According to US executive search firm Heidrick & Struggles, the majority of CEOs in Fortune 500 companies spent their early careers in finance or sales roles.
If you’re involved in sales and your figures have dipped, the natural instinct is to blame your product or other factors such as its price or availability. But the problem could be you. Even the best salespeople can forget to apply the fundamentals. So ask yourself:
1. How much do you really know about the customer?
Do you understand their position in their organisational hierarchy and how their business works (in terms of how decisions are made and who sanctions them). Keep notes on their company: read their website, their annual report and their trade magazines. It’s your business to find out all you can about their business.
2. Are you really sure of all of the features and benefits of your offering?
That includes knowing the specifics of availability, delivery dates, repairs and your aftercare service, so you can answer any queries on these aspects. You also need to know about competitor offerings, so you can set your product or service in context.
3. Do you know the complete history of the relationship between your company and the customer’s organisation?
That includes what they’ve ordered in the past. Know your facts about any challenges or issues that may have arisen and how they were resolved.
4. Are you setting appropriate objectives for your meetings?
Meeting a customer without an objective is like doing your week’s shopping without a list: you’re just wandering around hoping for inspiration! Your objective is not just to create a rapport with the customer, it is to sell. But you’ll need fall-back objectives too, so prepare some alternatives. For example, settle for a smaller, trial order or persuade the customer to undertake a cost-benefit study on your solution. Your objective must be realistic.
5. Are you probing the needs of your customers effectively?
If a customer starts to buy fewer products from you, always check to ensure you understand the reason why. Find out if anything has changed. It might be possible for you to sell another product, to help them meet their new requirements.
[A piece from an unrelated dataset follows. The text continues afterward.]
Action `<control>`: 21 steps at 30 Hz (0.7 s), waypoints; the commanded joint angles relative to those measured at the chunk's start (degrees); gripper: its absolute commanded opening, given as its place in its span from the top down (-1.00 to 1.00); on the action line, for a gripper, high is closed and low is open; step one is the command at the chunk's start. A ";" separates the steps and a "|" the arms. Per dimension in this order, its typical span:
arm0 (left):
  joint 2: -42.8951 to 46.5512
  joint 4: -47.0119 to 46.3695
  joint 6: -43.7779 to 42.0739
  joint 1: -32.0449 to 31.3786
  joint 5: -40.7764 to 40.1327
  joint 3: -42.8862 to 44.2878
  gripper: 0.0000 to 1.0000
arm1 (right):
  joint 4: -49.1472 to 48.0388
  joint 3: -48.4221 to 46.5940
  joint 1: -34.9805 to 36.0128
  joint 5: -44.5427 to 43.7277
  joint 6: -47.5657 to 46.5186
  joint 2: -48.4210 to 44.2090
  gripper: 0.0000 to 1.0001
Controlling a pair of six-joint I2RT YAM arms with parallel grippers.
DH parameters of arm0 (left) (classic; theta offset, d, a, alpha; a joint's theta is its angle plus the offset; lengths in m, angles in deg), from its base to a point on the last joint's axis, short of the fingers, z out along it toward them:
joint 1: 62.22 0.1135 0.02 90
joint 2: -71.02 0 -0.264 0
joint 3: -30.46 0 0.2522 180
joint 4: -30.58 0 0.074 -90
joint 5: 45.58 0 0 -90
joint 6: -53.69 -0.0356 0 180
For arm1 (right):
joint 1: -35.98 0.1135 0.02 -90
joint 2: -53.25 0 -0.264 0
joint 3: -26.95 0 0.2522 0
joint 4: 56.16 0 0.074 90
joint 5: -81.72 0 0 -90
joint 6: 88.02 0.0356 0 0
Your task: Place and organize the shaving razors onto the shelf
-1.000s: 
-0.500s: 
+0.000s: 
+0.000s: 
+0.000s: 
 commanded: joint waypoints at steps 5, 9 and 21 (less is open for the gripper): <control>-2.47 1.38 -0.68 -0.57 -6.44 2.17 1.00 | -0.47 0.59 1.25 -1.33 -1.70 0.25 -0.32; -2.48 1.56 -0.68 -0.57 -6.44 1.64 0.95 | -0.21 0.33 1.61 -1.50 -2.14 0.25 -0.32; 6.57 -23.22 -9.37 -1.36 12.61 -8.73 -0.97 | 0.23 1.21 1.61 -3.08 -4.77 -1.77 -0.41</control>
6. Are you listening effectively?
When you’re with your customer, listen to them. We all know that people don’t buy features, they buy benefits, but are you genuinely looking at what you’re selling through the customer’s eyes? Relate the product to their needs and make sure you sell the benefits.
7. Are you struggling to deal with difficult customers?
Stay calm and don’t get personally involved. Be careful with customers who try to put you on the back foot by asking lots of questions. Remember, you can answer a question with a question (“why is that important to you?”) to keep control of the conversation.
8. Are you failing to overcome customer objections?
Customers will always have objections, so probe until you understand their specific objection, then put it in perspective and give your counter argument. Try to uncover what is behind their concerns and get to the root of their needs. Don’t take objections personally and don’t get defensive. They’re not objecting to you.
9. Are you missing the ‘buying signals’?
Whenever you hear a positive indicator that the customer is interested in your product or service, ask for the business. Once you’ve got the sale, stop talking.
All great salespeople will occasionally experience a slump. The trick is to believe in yourself, believe in your product and make sure you get the fundamentals right. Those who succeed are the ones who are best able to get back up and get out there again.
Steve Webster is head of sales at Video Arts, the learning content specialist.